▶ _TRY IT_:
Copy the lines below, beginning with the one that contains "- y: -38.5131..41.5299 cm" and continuing through the final line, exactly as written and with no other lines.

▶ _SUPPLIED DATA_:
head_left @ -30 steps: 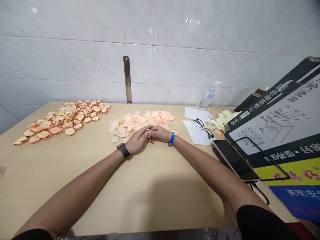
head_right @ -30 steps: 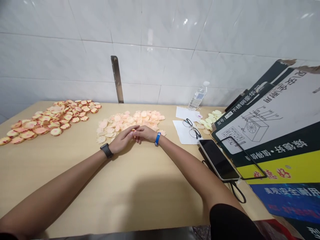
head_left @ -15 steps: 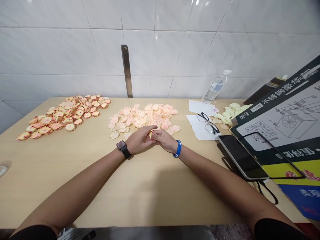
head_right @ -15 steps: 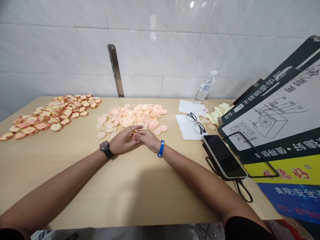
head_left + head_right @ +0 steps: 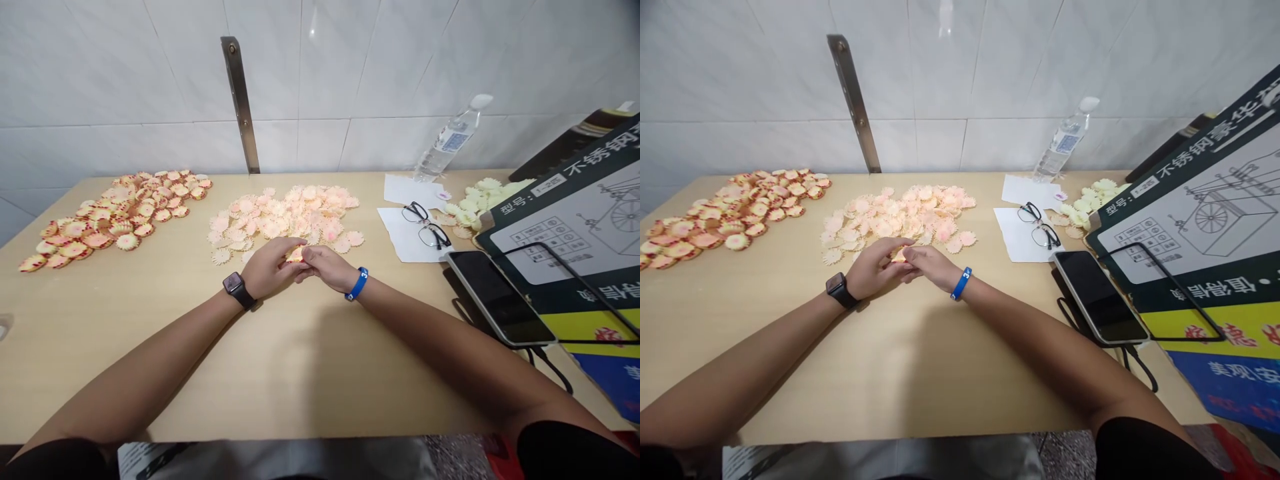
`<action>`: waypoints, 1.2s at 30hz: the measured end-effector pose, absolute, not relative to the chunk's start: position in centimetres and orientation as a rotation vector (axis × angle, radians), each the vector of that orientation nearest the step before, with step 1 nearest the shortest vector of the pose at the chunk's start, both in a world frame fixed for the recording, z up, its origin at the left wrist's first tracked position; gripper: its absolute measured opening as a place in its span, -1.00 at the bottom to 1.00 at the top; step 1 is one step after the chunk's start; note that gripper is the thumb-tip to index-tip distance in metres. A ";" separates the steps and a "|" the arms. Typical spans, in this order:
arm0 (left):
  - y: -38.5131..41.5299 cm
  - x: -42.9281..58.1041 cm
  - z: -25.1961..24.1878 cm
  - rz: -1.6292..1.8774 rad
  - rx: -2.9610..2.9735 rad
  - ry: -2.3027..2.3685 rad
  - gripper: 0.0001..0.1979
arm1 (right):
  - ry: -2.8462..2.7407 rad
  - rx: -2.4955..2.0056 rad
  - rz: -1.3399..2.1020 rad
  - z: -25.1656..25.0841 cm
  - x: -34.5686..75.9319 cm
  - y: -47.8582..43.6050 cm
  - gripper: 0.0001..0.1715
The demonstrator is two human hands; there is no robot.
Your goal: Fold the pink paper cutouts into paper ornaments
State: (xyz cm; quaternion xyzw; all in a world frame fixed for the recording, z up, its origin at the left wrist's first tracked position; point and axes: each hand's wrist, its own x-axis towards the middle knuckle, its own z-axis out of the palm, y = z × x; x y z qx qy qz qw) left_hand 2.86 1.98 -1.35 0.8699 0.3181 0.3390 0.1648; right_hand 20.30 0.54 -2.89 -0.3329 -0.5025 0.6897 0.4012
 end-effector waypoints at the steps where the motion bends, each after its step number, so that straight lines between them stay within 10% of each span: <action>1: 2.0 2.8 -1.4 1.001 2.458 0.888 -0.66 | -1.246 -0.820 1.770 -2.9 20.4 0.6 -0.29; 36: 0.7 3.5 -1.2 0.921 2.570 0.882 -0.61 | -1.407 -0.821 1.675 -2.1 20.2 -0.3 -0.41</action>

▶ _PROBLEM SOLUTION_:
  - y: -38.5131..41.5299 cm
  - x: -42.9281..58.1041 cm
  - z: -25.1961..24.1878 cm
  - rz: -1.6292..1.8774 rad
  - rx: -2.9610..2.9735 rad
  - ry: -2.3027..2.3685 rad
  - gripper: 0.0001..0.1979
arm1 (right):
  - ry: -2.8462..2.7407 rad
  - rx: -2.4955..2.0056 rad
  - rz: -1.3399..2.1020 rad
  - z: -25.1656..25.0841 cm
  - x: -34.5686..75.9319 cm
  - y: -47.8582..43.6050 cm
  - gripper: 0.0001..0.1715
The demonstrator is two human hands; there is no robot.
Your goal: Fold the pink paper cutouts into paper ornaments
State: (xyz cm; quaternion xyzw; all in a world frame fixed for the recording, z up, its origin at the left wrist's first tracked position; point and axes: each hand's wrist, its own x-axis towards the middle knuckle, its own z-axis out of the palm, y = z × x; x y z qx qy qz qw) left_hand 2.86 1.98 -1.35 0.8699 0.3181 0.3390 0.1648; right_hand 20.30 0.54 -2.89 -0.3329 -0.5025 0.6897 0.4012
 end-effector waypoints at the steps where the motion bends, each after its step number, so that straight lines between them stay within 10% of each span: <action>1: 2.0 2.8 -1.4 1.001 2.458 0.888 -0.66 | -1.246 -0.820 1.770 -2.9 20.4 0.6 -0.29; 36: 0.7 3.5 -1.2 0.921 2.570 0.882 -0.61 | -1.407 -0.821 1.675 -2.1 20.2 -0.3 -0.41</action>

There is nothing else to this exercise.